In dieser Phase der zunehmend national definierten deutsch-polnischen Entfremdung bricht der erste Weltkrieg aus, der 1914/15 Masuren schrecklich verwüstet, vor allem nachdem die Russen nach den beiden ersten Niederlagen bei Tannenberg und den masurischen Seen zurückkehren und im masurischen Winterkrieg wieder aus dem Land gerieben werden mussten. Bekanntermaßen ging der Weltkrieg für Deutschland verloren, so dass die siegreichen Alliierten 1920 in Masuren eine Volksabstimmung darüber anordneten, ob Südostpreußen polnisch oder deutsch werden solle. Obwohl die Mehrheit der Masuren polnisch spricht, stimmen sie mit überwältigender Mehrheit für Deutschland, ein Befund, mit dem dien Polen überhaupt nicht zurechtkommen und den sie den Masuren nach dem Ende des 2 Weltkrieges heimzahlen sollten.
In der Weimarer Republik entwickelt sich Masuren zum wirtschaftlichen Sorgenkind. Die Produktivität der kargen Böden ist so gering, dass immer mehr Menschen ins Ruhrgebiet abwandern ( diese Migration hatte schon im 19. Jhdt. begonnen ).die Verschuldung der Höfe nimmt überhand, Zwangsversteigerungen sind an der Tagesordnung, die Arbeitslosigkeit steigt ins Astronomische, und als die Brüningsche Sparpolitik beginnt, schwenkt ganz Masuren in dass Lager der Nazis ein. Überall in Masuren sind die Wahlerfolge der Nazis sogar noch höher als im Reich, am höchsten dort, wo arme polnischsprachige Masuren leben Gedankt haben die Nazis dies den Masuren nicht, denn nun bald beginnt eine rigorose Germanisierungspolitik, massenhaft werden die Orte umbenannt, und mit dem Beginn des 2. Weltkrieges wird Masuren schließlich Aufmarschgebiet zum Großen Ostkrieg Als dieser verloren geht und die russischen Truppen Masuren erobern, versinkt das Land in Blut und Chaos (siehe dazu die erschütternden Details auf S. 354).Das ist das Ende des alten Masurens, die Menschen werden zwangspolonisiert oder wandern, wann immer sie können, nach Deutschland, namentlich ins Ruhrgebiet aus.

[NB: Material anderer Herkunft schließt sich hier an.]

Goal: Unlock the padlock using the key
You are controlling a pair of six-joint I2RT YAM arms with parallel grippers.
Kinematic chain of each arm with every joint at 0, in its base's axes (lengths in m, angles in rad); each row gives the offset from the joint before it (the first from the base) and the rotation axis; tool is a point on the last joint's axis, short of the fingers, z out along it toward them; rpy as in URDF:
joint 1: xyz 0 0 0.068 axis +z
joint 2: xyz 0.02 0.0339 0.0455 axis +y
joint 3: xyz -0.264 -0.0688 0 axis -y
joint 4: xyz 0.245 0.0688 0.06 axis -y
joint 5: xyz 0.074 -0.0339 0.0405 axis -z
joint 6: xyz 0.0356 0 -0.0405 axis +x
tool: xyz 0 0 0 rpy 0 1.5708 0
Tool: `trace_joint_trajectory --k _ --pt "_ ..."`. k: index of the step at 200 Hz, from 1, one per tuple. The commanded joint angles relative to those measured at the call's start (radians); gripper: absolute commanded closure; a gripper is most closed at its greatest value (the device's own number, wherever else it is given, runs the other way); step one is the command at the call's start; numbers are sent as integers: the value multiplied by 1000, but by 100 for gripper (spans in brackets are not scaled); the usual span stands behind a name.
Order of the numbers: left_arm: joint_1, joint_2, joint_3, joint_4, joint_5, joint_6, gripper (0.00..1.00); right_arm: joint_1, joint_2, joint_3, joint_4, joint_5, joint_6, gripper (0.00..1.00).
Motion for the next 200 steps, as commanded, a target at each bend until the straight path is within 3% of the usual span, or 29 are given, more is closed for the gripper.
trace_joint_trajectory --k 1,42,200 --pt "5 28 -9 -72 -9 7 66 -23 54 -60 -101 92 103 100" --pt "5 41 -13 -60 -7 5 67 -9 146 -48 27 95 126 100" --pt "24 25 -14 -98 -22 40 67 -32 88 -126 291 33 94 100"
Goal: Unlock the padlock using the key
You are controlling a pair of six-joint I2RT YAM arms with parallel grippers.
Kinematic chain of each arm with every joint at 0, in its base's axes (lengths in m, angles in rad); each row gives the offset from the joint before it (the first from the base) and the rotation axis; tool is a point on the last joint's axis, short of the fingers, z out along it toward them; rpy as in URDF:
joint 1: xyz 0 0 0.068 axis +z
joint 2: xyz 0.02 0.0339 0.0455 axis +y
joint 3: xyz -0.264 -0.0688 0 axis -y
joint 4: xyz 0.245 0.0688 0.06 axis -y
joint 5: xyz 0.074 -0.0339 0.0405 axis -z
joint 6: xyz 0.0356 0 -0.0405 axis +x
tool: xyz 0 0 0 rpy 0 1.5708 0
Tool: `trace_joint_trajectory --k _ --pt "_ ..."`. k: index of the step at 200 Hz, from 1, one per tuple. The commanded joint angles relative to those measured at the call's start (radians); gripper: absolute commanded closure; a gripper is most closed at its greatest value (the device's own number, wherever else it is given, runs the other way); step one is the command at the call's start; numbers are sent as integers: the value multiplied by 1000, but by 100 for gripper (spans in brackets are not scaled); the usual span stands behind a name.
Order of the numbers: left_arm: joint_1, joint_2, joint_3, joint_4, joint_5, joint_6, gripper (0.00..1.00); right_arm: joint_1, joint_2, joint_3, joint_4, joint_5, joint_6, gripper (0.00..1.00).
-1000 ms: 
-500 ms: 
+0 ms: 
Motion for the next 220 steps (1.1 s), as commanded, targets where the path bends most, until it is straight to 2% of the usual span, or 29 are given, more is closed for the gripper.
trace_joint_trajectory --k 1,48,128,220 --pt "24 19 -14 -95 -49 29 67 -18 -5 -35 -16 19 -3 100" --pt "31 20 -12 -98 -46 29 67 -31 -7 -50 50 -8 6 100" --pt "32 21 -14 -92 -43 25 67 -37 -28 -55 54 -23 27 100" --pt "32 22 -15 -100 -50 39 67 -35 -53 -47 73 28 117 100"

Es ist eine packende und am Ende tragische Geschichte, die der Autor mit großer Sachkenntnis und Stilgefühl entfaltet. Zahlreiche Abbildungen, ein umfangreiches Register und eine Bibliographie runden dieses Meisterwerk der Regionalgeschichtsschreibung ab. Für jeden, dem das deutsch-polnische Verhältnis am Herzen liegt, ein unverzichtbares Leseerlebnis.